Search code examples
haskellfunctional-programminglist-processing

Given a list, how can I perform some transformation only on sub-lists whose each two elements satisfy a binary predicate?


(In my actual use case I have a list of type [SomeType], SomeType having a finite number of constructors, all nullary; in the following I'll use String instead of [SomeType] and use only 4 Chars, to simplify a bit.)

I have a list like this "aaassddddfaaaffddsssadddssdffsdf" where each element can be one of 'a', 's', 'd', 'f', and I want to do some further processing on each contiguous sequence of non-as, let's say turning them upper case and reversing the sequence, thus obtaining "aaaFDDDDSSaaaSSSDDFFaFDSFFDSSDDD". (I've added the reversing requirement to make it clear that the processing involves all the contiguous non 'a'-s at the same time.)
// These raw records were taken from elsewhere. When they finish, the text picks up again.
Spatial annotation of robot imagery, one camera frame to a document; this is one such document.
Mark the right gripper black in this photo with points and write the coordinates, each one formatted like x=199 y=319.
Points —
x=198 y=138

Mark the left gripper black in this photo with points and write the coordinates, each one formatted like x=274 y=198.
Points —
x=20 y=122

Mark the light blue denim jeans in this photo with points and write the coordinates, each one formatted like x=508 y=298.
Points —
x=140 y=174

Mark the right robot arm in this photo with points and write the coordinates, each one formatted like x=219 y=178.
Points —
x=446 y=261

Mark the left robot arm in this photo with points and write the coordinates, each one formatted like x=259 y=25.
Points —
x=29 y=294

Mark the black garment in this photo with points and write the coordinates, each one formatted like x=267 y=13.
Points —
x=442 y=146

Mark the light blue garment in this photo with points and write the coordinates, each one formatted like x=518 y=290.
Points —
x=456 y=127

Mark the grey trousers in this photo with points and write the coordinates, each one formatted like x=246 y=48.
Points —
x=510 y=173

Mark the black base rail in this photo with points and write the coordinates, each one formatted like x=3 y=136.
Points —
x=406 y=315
To turn each sub-String upper case, I can use this:

func :: String -> String
func = reverse . map Data.Char.toUpper

But how do I run that func only on the sub-Strings of non-'a's?
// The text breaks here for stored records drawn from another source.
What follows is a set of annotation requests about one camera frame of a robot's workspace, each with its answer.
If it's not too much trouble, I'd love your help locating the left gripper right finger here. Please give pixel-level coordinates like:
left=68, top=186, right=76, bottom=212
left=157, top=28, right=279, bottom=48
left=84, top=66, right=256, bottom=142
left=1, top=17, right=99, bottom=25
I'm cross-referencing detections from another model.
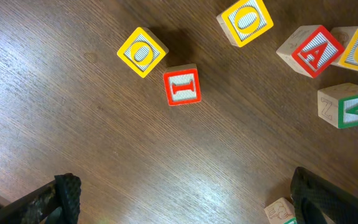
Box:
left=290, top=167, right=358, bottom=224

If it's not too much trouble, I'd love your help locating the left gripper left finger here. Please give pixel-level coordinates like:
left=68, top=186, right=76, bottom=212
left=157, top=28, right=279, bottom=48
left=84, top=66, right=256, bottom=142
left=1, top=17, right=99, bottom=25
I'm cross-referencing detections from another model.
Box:
left=0, top=173, right=81, bottom=224

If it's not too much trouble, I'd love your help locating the green R block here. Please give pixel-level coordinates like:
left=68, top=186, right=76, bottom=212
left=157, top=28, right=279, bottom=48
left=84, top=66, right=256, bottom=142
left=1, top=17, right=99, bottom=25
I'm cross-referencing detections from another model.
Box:
left=264, top=197, right=297, bottom=224

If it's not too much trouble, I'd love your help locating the green V block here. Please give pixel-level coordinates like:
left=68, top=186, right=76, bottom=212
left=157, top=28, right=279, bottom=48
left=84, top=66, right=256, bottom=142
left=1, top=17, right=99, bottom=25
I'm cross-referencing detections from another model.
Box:
left=317, top=83, right=358, bottom=129

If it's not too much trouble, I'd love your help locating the red A block lower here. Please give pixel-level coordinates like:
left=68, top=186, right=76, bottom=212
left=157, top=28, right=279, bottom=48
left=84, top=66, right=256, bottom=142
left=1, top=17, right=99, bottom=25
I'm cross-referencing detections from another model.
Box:
left=276, top=25, right=344, bottom=78

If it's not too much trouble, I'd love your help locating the red I block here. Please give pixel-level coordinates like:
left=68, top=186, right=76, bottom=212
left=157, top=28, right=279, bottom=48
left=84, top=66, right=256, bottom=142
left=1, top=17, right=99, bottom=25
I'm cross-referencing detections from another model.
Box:
left=163, top=63, right=201, bottom=106

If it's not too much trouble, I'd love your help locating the yellow O block lower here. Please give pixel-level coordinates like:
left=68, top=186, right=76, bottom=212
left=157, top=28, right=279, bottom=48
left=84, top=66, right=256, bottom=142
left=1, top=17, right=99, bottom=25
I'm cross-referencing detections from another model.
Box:
left=117, top=27, right=169, bottom=78

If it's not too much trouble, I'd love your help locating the yellow o block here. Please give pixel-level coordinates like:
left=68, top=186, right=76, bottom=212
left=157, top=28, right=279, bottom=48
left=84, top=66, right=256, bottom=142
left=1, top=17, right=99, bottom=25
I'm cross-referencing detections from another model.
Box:
left=117, top=27, right=169, bottom=78
left=216, top=0, right=273, bottom=47

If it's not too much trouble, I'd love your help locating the yellow O block upper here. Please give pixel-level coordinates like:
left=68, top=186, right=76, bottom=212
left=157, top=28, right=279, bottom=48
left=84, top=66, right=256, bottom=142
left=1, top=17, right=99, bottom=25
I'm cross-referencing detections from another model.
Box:
left=216, top=0, right=273, bottom=47
My first thought is that Data.List.groupBy can be useful, and the overall solution could be:

concat $ map (\x -> if head x == 'a' then x else func x)
       $ Data.List.groupBy ((==) `on` (== 'a')) "aaassddddfaaaffddsssadddssdffsdf"

This solution, however, does not convince me, as I'm using == 'a' both when grouping (which to me seems good and unavoidable) and when deciding whether I should turn a group upper case.
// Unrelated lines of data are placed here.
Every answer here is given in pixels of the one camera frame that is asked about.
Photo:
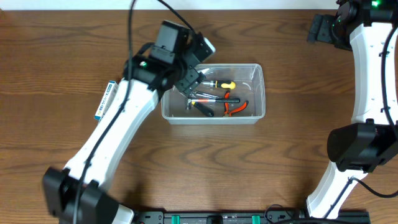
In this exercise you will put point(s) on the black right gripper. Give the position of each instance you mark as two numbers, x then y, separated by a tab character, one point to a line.
321	30

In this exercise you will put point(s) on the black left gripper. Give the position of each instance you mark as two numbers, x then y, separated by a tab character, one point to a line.
189	79

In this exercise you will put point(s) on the silver wrench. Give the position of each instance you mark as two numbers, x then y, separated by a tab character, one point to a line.
200	94

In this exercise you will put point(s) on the stubby yellow black screwdriver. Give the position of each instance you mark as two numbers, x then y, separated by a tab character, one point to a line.
224	84

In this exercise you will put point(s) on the small black orange hammer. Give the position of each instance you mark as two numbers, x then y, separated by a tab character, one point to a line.
206	100

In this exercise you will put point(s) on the slim black yellow screwdriver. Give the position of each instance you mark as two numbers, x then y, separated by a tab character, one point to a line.
208	112

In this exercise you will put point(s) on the white and blue box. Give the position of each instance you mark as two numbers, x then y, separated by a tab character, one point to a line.
107	99

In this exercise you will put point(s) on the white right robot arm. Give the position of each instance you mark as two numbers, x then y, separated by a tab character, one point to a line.
368	29

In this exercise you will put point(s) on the clear plastic container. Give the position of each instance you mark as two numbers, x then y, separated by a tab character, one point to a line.
249	89

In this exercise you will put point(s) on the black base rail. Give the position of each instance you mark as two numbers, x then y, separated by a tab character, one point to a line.
271	216
I'm looking for advices on how I can accomplish this small task in the best way.


Solution

  • You could classify the list elements by the predicate before grouping. Note that I’ve reversed the sense of the predicate to indicate which elements are subject to the transformation, rather than which elements are preserved.

    {-# LANGUAGE ScopedTypeVariables #-}
    
    import Control.Arrow ((&&&))
    import Data.Function (on)
    import Data.Monoid (First(..))
    
    mapSegmentsWhere
      :: forall a. (a -> Bool) -> ([a] -> [a]) -> [a] -> [a]
    mapSegmentsWhere p f
      = concatMap (applyMatching . sequenceA)  -- [a]
      . groupBy ((==) `on` fst)                -- [[(First Bool, a)]]
      . map (First . Just . p &&& id)          -- [(First Bool, a)]
      where
        applyMatching :: (First Bool, [a]) -> [a]
        applyMatching (First (Just matching), xs)
          = applyIf matching f xs
    
        applyIf :: forall a. Bool -> (a -> a) -> a -> a
        applyIf condition f
          | condition = f
          | otherwise = id
    

    Example use:

    > mapSegmentsWhere (/= 'a') (reverse . map toUpper) "aaassddddfaaaffddsssadddssdffsdf"
    "aaaFDDDDSSaaaSSSDDFFaFDSFFDSSDDD"
    

    Here I use the First monoid with sequenceA to merge the lists of adjacent matching elements from [(Bool, a)] to (Bool, [a]), but you could just as well use something like map (fst . head &&& map snd). You can also skip the ScopedTypeVariables if you don’t want to write the type signatures; I just included them for clarity.